§ **TASK**: Below is a listing; repeat exactly the lines from the one containing "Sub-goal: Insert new" to the one containing "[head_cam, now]", both included.

§ **SUPPLIED DATA**:
────────────────────────────────────────

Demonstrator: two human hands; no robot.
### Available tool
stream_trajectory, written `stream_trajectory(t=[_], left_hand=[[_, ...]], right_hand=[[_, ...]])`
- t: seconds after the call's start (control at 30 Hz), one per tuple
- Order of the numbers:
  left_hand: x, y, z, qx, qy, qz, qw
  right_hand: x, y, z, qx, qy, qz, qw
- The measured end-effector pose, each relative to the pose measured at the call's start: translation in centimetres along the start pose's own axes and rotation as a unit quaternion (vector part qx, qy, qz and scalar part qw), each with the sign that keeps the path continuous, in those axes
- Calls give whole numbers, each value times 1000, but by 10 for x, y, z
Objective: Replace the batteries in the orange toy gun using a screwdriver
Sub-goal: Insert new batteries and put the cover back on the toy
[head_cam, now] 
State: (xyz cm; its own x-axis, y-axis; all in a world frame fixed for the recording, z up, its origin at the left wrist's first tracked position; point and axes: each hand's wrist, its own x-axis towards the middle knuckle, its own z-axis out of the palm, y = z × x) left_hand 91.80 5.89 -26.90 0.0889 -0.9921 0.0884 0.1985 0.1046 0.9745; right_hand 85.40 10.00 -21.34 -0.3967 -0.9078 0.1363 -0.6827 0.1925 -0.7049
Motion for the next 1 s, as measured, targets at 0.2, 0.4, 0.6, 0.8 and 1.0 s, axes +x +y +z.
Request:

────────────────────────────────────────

§ **EXERCISE RESPONSE**:
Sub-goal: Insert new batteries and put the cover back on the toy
[head_cam, now] 

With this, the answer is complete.